My first publication, “The homology of lungs and gas bladders: insights from arterial vasculature” came out in print this month, which is very exciting. You can find it here with Journal of Morphology. Even cooler, is that we also got the cover!
In summary, my coauthors Amy McCune, Mark Riccio, and I used micro-CT scans of barium-injected fishes to redescribe the arterial vascularization associated with the gills and air-filled organs (lungs and gas-bladders) of early bony fish lineages: oddballs like sturgeon, paddlefish, lungfish, bowfin, gar and African bichirs. We then used ancestral state reconstructions to look at the evolutionary history of the arterial blood supply to air-filled organs. In particular we were interested in pulmonary arteries. These arteries bring deoxygenated blood to the lungs of every organism with functioning lungs, including the African bichirs, which are sister to all other ray-finned fishes. Interestingly, pulmonary arteries also supply blood to the gas bladder of the bowfin, Amia. This fish does not have a lung but uses its gas bladder to breathe air in low oxygen environments or to supplement stressful activity. The possession of pulmonary arteries in Amia has been seen as evidence that gas bladders and lungs are homologous–derived from the same structure in the common ancestor of bony fishes. However, the picture is complicated by the phylogenetic position of bowfin; they may have pulmonary arteries, but other early-branching ray-finned fishes like paddlefish and sturgeon were not thought to have pulmonary arteries.
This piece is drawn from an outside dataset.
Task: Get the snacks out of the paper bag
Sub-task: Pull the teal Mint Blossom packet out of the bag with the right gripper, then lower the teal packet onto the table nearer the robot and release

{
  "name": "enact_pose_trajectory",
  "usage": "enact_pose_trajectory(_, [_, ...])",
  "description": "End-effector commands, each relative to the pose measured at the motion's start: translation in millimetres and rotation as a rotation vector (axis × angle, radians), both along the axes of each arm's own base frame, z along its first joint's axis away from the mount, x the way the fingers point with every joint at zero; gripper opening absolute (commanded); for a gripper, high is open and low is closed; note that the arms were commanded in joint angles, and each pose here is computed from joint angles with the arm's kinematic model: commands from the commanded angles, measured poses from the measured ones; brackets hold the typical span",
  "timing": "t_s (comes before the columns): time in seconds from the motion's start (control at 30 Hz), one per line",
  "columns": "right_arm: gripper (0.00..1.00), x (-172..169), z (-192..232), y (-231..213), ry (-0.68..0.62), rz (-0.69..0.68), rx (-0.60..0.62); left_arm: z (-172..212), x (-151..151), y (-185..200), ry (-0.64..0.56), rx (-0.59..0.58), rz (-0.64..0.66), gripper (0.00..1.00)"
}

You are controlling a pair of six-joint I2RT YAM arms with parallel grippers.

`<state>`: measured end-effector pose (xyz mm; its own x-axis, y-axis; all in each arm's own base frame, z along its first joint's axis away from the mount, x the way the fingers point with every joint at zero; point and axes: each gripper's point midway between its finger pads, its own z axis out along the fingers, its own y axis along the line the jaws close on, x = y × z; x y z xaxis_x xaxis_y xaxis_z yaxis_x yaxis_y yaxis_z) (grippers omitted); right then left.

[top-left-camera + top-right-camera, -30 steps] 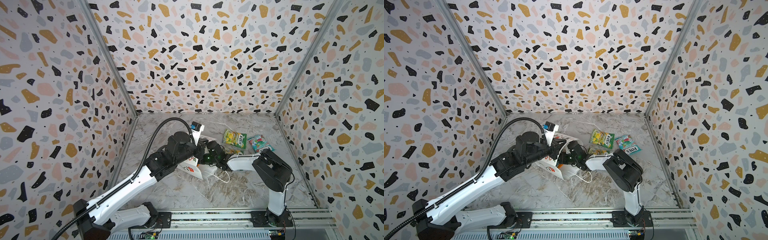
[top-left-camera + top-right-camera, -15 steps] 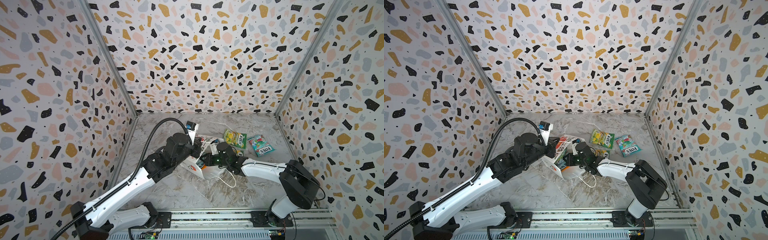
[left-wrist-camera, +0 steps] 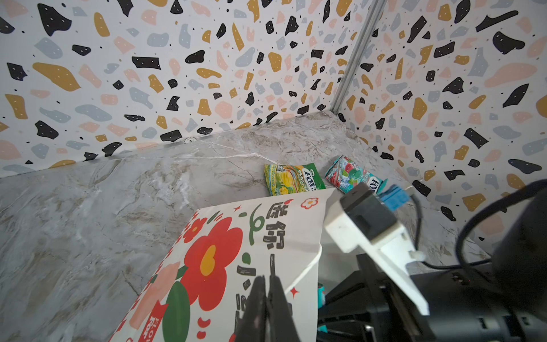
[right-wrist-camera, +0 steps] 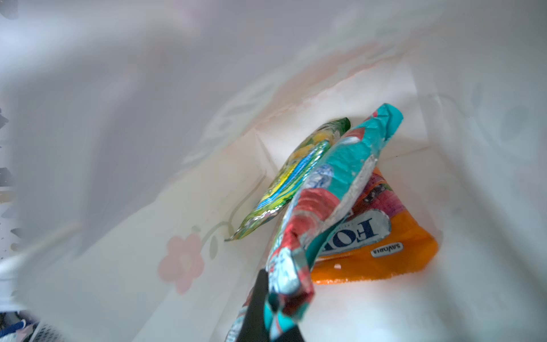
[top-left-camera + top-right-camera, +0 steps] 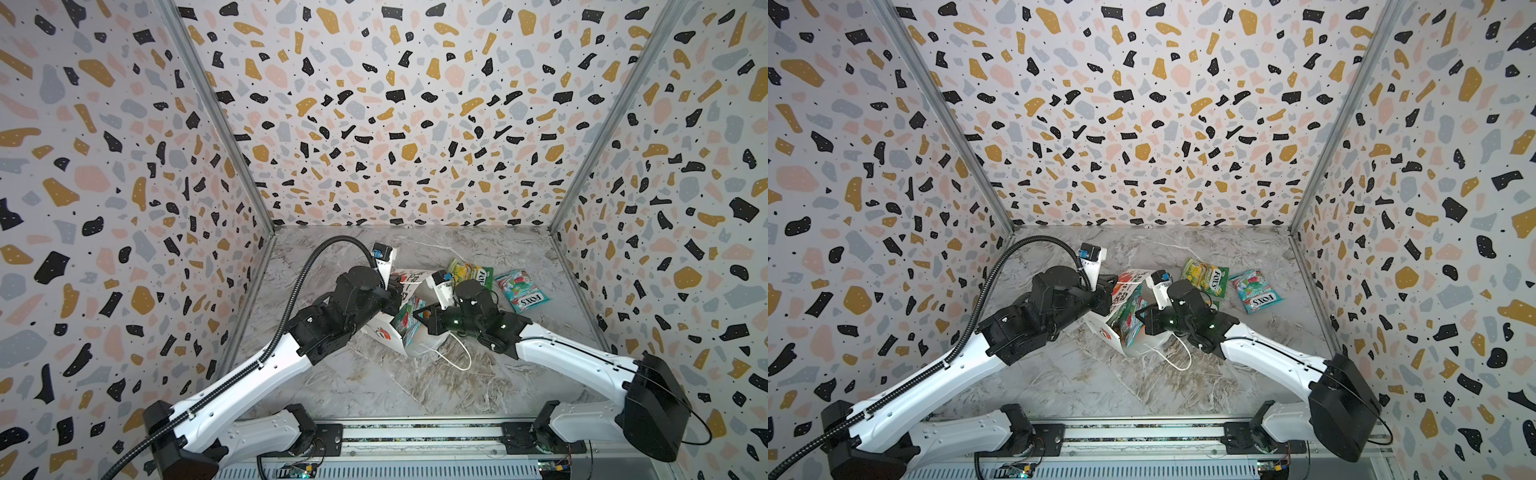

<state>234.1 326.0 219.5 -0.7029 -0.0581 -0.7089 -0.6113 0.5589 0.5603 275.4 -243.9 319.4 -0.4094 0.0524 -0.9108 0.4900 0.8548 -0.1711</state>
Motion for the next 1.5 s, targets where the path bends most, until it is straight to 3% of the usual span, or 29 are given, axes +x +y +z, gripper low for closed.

By looking at micro-CT scans of the arterial systems of paddlefish and sturgeon, I came to an exciting realization; while their gas bladders were indeed supplied with blood in a manner similar to teleost fishes that also don’t use their gas bladder to breathe air, they did have a set of paired arteries originating from the fourth efferent branchial artery–where pulmonary arteries always originate!* We realized that these were probably vestigial pulmonary arteries which had been co-opted for new functions.
The discovery of vestigial pulmonary arteries in paddlefish and sturgeon lends support to the homology of pulmonary arteries in Amia with pulmonary arteries of organisms with lungs. A homologous blood supply for the gas bladder in Amia and organisms with lungs also lends further support to the homology of lungs and gas bladders as air-filled organs.
One of the interesting things about our ancestral state reconstructions was that they highlighted the fact that the blood supplies to the air-filled organ become diverse with the dorsal shift of the air-filled organ, what we call a gas bladder. It may have been this dorsal shift, as well as the loss of a respiratory function, that resulted in the loss or co-option of pulmonary arteries in taxa other than bowfin. Indeed, a literature search of tetrapods that have lost or reduced lungs showed that pulmonary arteries are lost, reduced, or co-copted in organisms as diverse as aquatic snakes, plethodontid salamanders, and caecillians.
*Most adult tetrapods obviously don’t have gills, but developmental studies have shown that pulmonary arteries always originate from the sixth aortic arch (homologous to the fourth efferent branchial artery of fishes).